TASK INSTRUCTIONS - Go through the records below and count every line containing "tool". Reply with the count alone.

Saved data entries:
────────────────────────────────────────

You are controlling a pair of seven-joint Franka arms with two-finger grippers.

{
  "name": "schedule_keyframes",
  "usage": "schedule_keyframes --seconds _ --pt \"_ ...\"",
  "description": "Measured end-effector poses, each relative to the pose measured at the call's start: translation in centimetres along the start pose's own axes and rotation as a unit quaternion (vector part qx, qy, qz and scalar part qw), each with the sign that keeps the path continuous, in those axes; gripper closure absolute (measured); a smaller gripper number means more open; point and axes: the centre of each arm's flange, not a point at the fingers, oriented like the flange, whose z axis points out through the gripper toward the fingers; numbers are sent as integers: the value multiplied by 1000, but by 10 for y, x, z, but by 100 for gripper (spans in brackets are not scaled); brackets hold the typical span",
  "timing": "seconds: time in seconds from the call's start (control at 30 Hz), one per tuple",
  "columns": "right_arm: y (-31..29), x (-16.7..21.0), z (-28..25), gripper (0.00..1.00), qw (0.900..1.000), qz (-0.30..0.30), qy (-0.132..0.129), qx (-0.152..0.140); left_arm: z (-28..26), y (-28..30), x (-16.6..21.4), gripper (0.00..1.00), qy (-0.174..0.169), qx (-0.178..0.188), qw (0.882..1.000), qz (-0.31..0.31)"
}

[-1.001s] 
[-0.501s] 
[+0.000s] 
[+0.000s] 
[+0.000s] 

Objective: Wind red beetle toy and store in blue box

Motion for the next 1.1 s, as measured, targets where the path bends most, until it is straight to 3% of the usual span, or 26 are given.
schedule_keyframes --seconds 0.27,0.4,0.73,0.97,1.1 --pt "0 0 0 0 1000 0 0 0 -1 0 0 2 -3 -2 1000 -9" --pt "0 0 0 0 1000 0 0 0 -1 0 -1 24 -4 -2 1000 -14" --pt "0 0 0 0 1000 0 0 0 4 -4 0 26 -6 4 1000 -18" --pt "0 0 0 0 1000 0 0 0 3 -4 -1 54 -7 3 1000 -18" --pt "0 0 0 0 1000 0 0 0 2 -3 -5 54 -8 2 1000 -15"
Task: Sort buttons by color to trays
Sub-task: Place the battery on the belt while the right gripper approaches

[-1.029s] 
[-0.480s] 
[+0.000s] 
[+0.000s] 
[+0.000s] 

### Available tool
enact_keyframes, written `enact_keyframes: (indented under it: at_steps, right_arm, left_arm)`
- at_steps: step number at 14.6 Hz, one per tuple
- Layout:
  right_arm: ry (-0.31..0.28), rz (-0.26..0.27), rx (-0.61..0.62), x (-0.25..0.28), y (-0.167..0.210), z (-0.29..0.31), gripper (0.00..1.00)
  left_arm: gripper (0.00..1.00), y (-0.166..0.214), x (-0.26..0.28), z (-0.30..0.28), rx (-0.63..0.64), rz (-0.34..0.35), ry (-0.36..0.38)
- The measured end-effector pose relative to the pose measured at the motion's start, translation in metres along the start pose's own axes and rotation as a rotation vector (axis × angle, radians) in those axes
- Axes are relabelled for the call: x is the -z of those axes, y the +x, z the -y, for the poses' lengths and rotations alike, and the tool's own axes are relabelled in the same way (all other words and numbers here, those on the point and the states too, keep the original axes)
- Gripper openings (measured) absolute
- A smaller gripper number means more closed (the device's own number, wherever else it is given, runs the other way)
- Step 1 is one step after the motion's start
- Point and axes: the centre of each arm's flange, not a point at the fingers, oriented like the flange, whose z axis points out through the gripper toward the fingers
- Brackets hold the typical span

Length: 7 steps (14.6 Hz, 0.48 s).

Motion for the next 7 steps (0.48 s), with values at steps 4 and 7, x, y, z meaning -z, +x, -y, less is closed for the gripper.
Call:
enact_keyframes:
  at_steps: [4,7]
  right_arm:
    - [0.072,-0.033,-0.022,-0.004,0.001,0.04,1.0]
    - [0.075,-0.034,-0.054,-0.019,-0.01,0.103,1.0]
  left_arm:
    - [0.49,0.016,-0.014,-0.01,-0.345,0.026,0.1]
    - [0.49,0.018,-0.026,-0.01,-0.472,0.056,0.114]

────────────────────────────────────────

WRITTEN ANSWER - 2